» TASK PROMPT
Word for word, restate the lines from the one holding "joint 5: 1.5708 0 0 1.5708" through the end of the data below, including both endpoints and nothing more.

[GIVEN MATERIAL Boundary: Start]

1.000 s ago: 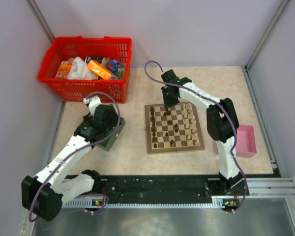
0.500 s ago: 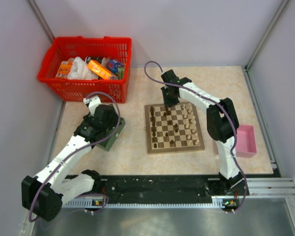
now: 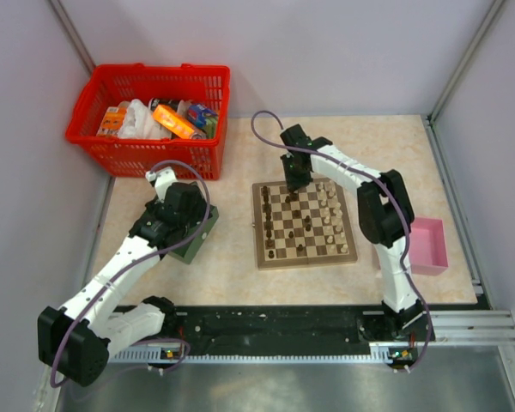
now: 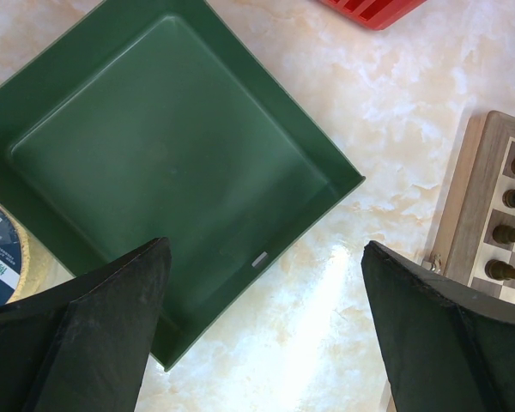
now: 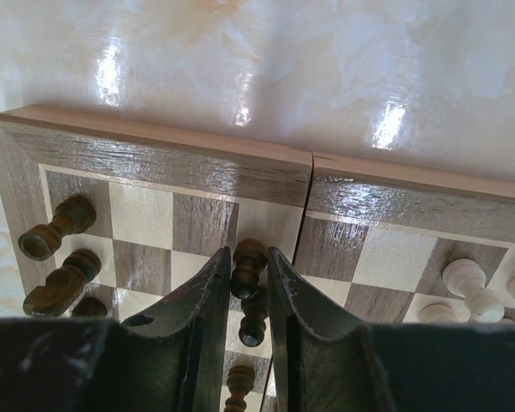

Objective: Set up the chess pieces on the board

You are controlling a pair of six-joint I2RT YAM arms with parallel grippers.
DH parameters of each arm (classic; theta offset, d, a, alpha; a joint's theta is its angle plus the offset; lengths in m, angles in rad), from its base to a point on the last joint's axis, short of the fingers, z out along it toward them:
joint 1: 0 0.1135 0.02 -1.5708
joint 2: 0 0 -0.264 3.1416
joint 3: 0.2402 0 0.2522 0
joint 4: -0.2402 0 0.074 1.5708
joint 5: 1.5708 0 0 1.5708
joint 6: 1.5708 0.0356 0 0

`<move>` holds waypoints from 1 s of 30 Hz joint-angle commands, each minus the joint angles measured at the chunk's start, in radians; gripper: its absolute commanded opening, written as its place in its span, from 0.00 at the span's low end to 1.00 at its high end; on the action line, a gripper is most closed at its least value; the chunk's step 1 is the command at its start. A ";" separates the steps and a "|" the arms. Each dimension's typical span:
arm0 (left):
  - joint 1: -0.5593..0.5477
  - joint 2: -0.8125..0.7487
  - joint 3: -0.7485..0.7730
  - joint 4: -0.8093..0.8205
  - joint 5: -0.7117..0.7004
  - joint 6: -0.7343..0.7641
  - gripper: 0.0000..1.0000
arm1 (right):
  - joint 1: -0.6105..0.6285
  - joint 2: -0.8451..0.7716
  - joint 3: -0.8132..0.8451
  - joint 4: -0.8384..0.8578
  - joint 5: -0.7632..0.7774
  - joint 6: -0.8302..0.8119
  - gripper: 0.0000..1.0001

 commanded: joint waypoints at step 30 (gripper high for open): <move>0.004 0.019 0.040 0.025 0.007 -0.001 0.97 | -0.007 -0.029 0.033 0.030 0.020 -0.028 0.27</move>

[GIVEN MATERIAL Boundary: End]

» OUTPUT OF THE EXERCISE
joint 5: 1.5708 0 0 1.5708
joint 6: 1.5708 0.0356 0 0

`<move>` holds waypoints from 1 s of 30 Hz joint-angle commands, each minus the joint angles measured at the chunk's start, in radians; gripper: its absolute commanded opening, written as its place in its span, from 0.00 at the span's low end to 1.00 at its high end; on the action line, a gripper is most closed at its least value; the chunk's step 1 is the command at its start. A ";" separates the steps and a "|" the arms. Each dimension's typical span:
arm0 (left):
  - joint 1: -0.5593..0.5477
  - joint 2: -0.8125..0.7487
  - joint 3: -0.7485..0.7730
  - joint 4: -0.8093..0.8205
  - joint 5: -0.7117..0.7004
  - joint 6: -0.7343..0.7641
  - gripper: 0.0000..1.0000
arm1 (right):
  - joint 1: -0.6105..0.6285
  - joint 2: -0.8451..0.7716
  - joint 3: -0.8132..0.8451
  - joint 4: -0.8384..0.8578
  - joint 5: -0.7632..0.7774
  - joint 6: -0.8302..0.8119
  - gripper: 0.0000..1.0001

 commanded: joint waypoints at step 30 (gripper high for open): <move>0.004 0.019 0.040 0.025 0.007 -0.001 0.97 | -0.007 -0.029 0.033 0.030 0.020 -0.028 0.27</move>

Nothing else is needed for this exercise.